IGEBA   23946
INSTITUTO DE GEOCIENCIAS BASICAS, APLICADAS Y AMBIENTALES DE BUENOS AIRES
Unidad Ejecutora - UE
artículos
Título:
Cretaceous Stratigraphy of Sierra de Beavoir, Fuegian Andes (Argentina).
Autor/es:
MARTINIONI , D. R. OLIVERO, E. B. MEDINA, F. A. & PALAMARCZUK, S
Revista:
Revista de la Asociación Geológica Argentina
Editorial:
Asociación Geológica Argentina
Referencias:
Año: 2013 vol. 70 p. 70 - 95
ISSN:
0004-4822
Resumen:
The Cretaceous stratigraphy north of Lago Fagnano, Tierra del Fuego, was poorly known until the last decade of the twentieth century. Stratigraphic, sedimentologic, and paleontological observations in sierra de Beauvoir and surroundings enabled the recognition of two main packages of dominant marine mudstone. 1) A more than 450 m thick package of slate, shale and mudstone, constituted by the revised Lower Cretaceous Beauvoir Formation. A type locality in the core of sierra de Beauvoir, with diagnostic Aptian-Albian fossils including inoceramids of the Inoceramus neocomiensis group and Aucellina sp., is proposed for this unit. 2) A more than 1,500 m thick, mudstone-dominated, but sandier upward, package consisting of at least three Upper Cretaceous units. Arroyo Castorera Formation (nom. nov.) bears Turonian inoceramids of the I. hobetsensis group and I. cf. lamarcki. Rio Rodriguez Formation (nom. nov.) has Coniacian inoceramids, cf. Cremnoceramus sp.

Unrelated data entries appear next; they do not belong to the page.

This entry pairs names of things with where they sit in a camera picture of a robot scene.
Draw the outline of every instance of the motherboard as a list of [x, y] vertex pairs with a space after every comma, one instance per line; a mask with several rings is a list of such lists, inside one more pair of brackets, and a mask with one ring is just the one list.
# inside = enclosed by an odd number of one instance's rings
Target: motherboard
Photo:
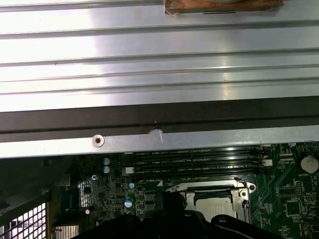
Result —
[[123, 214], [148, 217], [162, 209], [164, 192], [179, 191], [207, 221], [227, 214], [287, 239], [314, 239], [318, 169], [317, 142], [80, 155], [61, 187], [62, 211], [87, 215], [88, 230]]

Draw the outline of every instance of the green circuit board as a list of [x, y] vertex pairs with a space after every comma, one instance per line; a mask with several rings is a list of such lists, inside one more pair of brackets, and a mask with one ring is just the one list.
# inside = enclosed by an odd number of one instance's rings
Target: green circuit board
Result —
[[161, 193], [179, 183], [240, 178], [256, 185], [252, 224], [287, 239], [318, 236], [319, 171], [304, 172], [300, 160], [318, 159], [319, 143], [227, 150], [220, 150], [222, 156], [215, 149], [76, 156], [67, 190], [78, 192], [79, 201], [64, 207], [94, 207], [87, 224], [92, 228], [122, 214], [142, 218], [160, 210]]

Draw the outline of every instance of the wooden block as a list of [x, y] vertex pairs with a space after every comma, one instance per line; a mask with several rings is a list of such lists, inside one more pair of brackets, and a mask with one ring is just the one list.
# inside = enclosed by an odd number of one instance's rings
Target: wooden block
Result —
[[284, 0], [245, 0], [238, 3], [212, 3], [204, 0], [165, 0], [165, 12], [170, 15], [186, 12], [261, 11], [282, 6]]

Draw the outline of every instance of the metal sheet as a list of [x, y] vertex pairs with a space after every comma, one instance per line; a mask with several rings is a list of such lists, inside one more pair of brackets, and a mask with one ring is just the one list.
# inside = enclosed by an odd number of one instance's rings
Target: metal sheet
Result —
[[1, 143], [0, 152], [1, 158], [15, 158], [308, 142], [318, 141], [318, 132], [318, 125], [184, 133], [152, 131], [108, 136], [99, 148], [93, 147], [92, 138], [76, 138]]
[[0, 112], [319, 95], [318, 1], [172, 17], [156, 0], [3, 0], [0, 22]]

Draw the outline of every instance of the integrated circuit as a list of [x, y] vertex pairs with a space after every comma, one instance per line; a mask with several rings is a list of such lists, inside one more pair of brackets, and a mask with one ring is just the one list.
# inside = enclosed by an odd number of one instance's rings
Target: integrated circuit
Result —
[[299, 201], [287, 201], [286, 213], [287, 213], [287, 217], [299, 216], [300, 215]]

Policarpo Formation bears poorly preserved ammonites (Grossouvrites sp., Maorites sp., and Diplomoceras sp.), together with diagnostic Maastrichtian  dinocysts (Manumiella spp. complex, Operculodinium cf. azcaratei, some specimens of Fibrocysta-Exochosphaeridium complex, and Palaeocystodinium granulatum). Both packages were deposited in deep-marine environments and show, as a whole, a coarsening upward trend in the succession of Cretaceous rocks. Beauvoir Formation is part of the back-arc basin-fill of the former Rocas Verdes marginal basin. Arroyo Castorera Formation appears as a transition to the initiating Late Cretaceous Austral foreland basin evolution, clearly represented by turbiditic deposits of Rio Rodriguez and Policarpo formations that were progressively accumulated in front of the rising Fuegian Andes.